Partition folder template.

'dt=YYYY-MM-DD'
formats list[str]

File formats to write ("parquet", "csv", "jsonl").

(lambda: ['parquet'])()
file_naming str

File naming template. Placeholders: {domain}, {entity}, {dt}, {seq}, {ext}.

'{domain}_{entity}_{dt}_{seq}.{ext}'
entities list[str]

Restrict simulation to these table names.
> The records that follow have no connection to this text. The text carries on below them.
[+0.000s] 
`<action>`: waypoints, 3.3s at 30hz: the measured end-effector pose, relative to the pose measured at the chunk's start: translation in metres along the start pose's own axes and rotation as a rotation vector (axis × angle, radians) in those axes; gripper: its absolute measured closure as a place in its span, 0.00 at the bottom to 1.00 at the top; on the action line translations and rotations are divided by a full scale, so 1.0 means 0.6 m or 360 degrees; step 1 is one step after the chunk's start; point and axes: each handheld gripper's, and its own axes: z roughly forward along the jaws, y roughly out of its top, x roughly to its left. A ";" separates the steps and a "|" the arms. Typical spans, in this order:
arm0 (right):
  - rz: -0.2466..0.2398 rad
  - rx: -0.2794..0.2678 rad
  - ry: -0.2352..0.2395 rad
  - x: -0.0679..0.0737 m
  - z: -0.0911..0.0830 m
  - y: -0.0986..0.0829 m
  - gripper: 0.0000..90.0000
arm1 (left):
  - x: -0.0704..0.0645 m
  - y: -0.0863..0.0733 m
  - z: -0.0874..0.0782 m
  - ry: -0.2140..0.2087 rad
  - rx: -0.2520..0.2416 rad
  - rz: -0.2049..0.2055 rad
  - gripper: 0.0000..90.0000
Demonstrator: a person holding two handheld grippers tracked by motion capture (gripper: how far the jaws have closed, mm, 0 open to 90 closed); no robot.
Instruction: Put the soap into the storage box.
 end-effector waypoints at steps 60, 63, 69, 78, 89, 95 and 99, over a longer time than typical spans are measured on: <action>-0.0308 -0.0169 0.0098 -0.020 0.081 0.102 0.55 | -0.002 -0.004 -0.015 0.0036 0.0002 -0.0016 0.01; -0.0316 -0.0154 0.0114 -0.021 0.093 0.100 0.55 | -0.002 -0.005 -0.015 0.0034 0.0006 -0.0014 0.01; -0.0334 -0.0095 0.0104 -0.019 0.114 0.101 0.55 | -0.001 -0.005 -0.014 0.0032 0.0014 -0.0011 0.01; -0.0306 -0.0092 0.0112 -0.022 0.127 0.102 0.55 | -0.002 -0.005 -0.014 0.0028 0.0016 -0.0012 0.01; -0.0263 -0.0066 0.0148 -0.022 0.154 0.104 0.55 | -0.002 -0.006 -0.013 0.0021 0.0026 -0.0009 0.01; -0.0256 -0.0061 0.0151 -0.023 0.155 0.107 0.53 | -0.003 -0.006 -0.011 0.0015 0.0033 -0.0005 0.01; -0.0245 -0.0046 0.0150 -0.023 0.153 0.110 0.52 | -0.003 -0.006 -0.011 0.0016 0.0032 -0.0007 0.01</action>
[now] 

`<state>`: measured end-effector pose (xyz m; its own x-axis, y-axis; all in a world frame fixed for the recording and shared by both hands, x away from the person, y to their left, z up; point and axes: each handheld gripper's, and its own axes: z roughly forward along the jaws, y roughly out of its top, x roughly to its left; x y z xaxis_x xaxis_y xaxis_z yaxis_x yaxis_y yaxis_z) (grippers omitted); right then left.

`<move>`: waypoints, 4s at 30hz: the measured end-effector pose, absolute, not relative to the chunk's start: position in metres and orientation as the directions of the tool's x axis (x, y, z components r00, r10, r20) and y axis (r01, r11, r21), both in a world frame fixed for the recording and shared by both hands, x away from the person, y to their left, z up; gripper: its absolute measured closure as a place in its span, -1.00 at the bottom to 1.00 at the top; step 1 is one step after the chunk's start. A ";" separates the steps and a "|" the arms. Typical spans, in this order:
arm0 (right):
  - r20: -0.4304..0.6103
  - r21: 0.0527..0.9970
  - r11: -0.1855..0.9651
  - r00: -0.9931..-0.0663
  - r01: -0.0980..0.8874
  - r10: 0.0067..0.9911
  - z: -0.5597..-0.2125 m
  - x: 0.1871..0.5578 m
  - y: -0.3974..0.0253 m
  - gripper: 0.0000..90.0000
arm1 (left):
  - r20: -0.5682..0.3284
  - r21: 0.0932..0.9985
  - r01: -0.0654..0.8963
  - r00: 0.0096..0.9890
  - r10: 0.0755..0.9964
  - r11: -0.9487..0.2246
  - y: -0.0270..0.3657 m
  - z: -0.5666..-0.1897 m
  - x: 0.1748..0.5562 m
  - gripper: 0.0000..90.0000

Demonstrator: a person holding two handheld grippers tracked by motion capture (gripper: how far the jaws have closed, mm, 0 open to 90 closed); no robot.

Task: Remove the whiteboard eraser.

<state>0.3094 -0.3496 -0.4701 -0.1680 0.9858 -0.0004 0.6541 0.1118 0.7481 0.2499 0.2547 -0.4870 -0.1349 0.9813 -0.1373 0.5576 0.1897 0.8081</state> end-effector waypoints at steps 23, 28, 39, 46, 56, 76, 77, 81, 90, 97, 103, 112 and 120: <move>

Empty = all tables.

list()
manifest_enabled bool

Write a _manifest.json per partition folder.

True
done_flag_enabled bool

Write a _done sentinel per partition folder.

True
lateness_enabled bool

Inject late-arriving rows (data from previous days).

True
lateness_probability float

Per-row probability of being marked late.

0.1
max_days_late int

Maximum staleness for late rows.

3
duplicates_enabled bool

Inject duplicate rows.

False
duplicate_probability float

Per-row probability of duplication.

0.02
backfill_enabled bool

Re-drop historical partitions.

False
max_days_back int

How far back a backfill can reach.

0
seed int

Random seed for reproducibility.

42

FileDropResult dataclass

Result of a file-drop simulation run.

Attributes:

Name Type Description
files_written list[Path]

All data file paths written.

manifest_paths list[Path]

Paths to _manifest.json files.

done_flag_paths list[Path]

Paths to _done sentinel files.

stats dict[str, Any]

Per-entity statistics dict.

FileDropSimulator

Simulate an upstream source dropping files on a cadence over a date range.

For each simulated time slot the simulator
  1. Slices rows belonging to that slot (temporal column or round-robin).
  2. Writes partitioned data files to disk.
  3. Optionally writes a manifest and done-flag.
  4. Optionally injects late arrivals, duplicates, and backfills.

Parameters:

Name Type Description Default
tables dict[str, DataFrame]

Mapping of table_name -> DataFrame (from :class:~sqllocks_spindle.engine.generator.GenerationResult).

required
config FileDropConfig

:class:FileDropConfig controlling paths, cadence, and data-quality anomalies.

required

Example::

from sqllocks_spindle.simulation import FileDropSimulator, FileDropConfig

cfg = FileDropConfig(
    domain="retail",
    date_range_start="2024-01-01",
    date_range_end="2024-01-31",
)
result = FileDropSimulator(tables=gen_result.tables, config=cfg).run()
Methods:
run()

Execute the file-drop simulation and return results.